Monday March 9, as part of March on Gender – FAST FORWARD TO GENDER EQUITY, Andreas Schleicher[efn_note]Director for the Directorate of Education and Skills and Special Advisor on Education Policy to the OECD’s Secretary-General[/efn_note] presented the results of OECD studies related to gender equity (link to video recording). What the studies clearly elicit is the fact that girls on almost all accounts score better than boys, whether in terms of creativity, willingness to cooperate, literacy, sciences etc. In short, take at random a cognitive, social or emotional skill and you have over 90% chances to be right if you bet that, in the same age range, girls outperform boys.
Yet, there is a gender gap…
While the OECD has recommendations to address the gender equity gaps, they are solely related to girls, not boys, stopping short of putting the blame on girls: “promote girl’s self-confidence and willingness to compete.”
While Freud saw “penis envy” as the source of neurosis and an insurmountable obstacle to psychological cure (it’s funny that he never considered “beard envy” as another source of neurosis!), the OECD sees the source of gender inequity in girl’s lack of interest in being competitive:
- Freud: girl = boy – penis => neurotic women
- OECD: girl = boy + (better at many things) – competitive => gender inequity
If girls show little interest in competing, this might be inferred from their superior cognitive, social and emotional abilities, said otherwise girls might be too smart to have the desire to engage in an activity as primitive as competition.

Despite the fact that girls score better than boys on many different fronts, and that the “deficit” is clearly on the boys side, it is a tiny weenie difference (no pun intended) that has the strongest consequences on gender inequity. If the willingness to compete was really related to having a willie, that might be an invitation to a whole new range of “early interventions”!
What the OECD doesn’t seem ready to take into consideration is that their metrics might be flawed, that celebrating “competition” might be the main source of gender inequity.
Competition means that there are winners and losers, at the extreme, the competitor can be regarded as an enemy. Taking risks conveys a completely different set of values, attitudes and skills that are somewhat at odds with competition. Of course, competition might imply some risk taking, but it also implies that there will be losers, and it is not for the “winner” to take care of them, but themselves or society. Who ever thought asking the winner of a competition: “by the way, have you thought of the consequences for those who didn’t win?” Who cares? What a party pooper!
Things are very different with risk taking: don’t injure yourself, don’t injure others, what will happen if? Competition is an invitation to care for yourself and imagine how to eliminate others, risk taking is an invitation to think of yourself in relation to others, it requires cooperation. And guess what? Girls score much better at cooperation than boys. Of course, there are also selfish ways to take risks, but it doesn’t automatically imply that there will be losers. Competition thrives on fabricating losers.

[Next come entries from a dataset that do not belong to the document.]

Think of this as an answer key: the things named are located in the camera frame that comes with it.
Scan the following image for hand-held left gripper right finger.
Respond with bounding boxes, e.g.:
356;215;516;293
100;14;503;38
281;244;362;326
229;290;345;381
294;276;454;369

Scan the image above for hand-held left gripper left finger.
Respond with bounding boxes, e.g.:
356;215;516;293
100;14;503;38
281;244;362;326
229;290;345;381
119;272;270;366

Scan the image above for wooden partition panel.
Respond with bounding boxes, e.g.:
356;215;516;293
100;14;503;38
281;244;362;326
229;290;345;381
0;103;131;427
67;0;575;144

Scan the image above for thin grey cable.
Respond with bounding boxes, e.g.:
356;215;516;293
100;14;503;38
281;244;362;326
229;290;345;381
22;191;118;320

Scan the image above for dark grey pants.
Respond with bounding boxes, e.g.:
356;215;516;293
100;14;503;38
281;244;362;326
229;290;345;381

Skills do not exist in a void, but within an environment at their image. A competitive environment values competitive skills which in return shape that environment to be fit for competition. But is an environment fostering competition the best one to encourage authentic risk taking? Think a second: what would be the difference between a world where everybody is encouraged to take risks and one where everybody is invited to compete with everybody else (alone or in teams, that doesn’t make a difference)? Which one would have the most chance to develop in an inclusive and sustainable way?
The competition tropism dominating certain circles might be late manifestation of the remnants of ill-digested Darwin readings firing the wrong group of neurones in one’s reptilian brain. If we exist as human it is more likely the outcome of some sea creature risking itself out of the sea, rather than arriving first on the finish line!
I’m sure that nobody at the OECD would dare suggest in response to the violence done to women that the solution might be “early interventions that promote self-confidence and the willingness to practice martial arts”. Or to grow beards! So, going back to the title of that post, of course, the OECD never wrote anything as explicit as “if you want to be a successful girl, be a good boy!”, but isn’t it what can be construed from “promote girl’s self-confidence and willingness to compete” as the means to “narrow gender gaps”?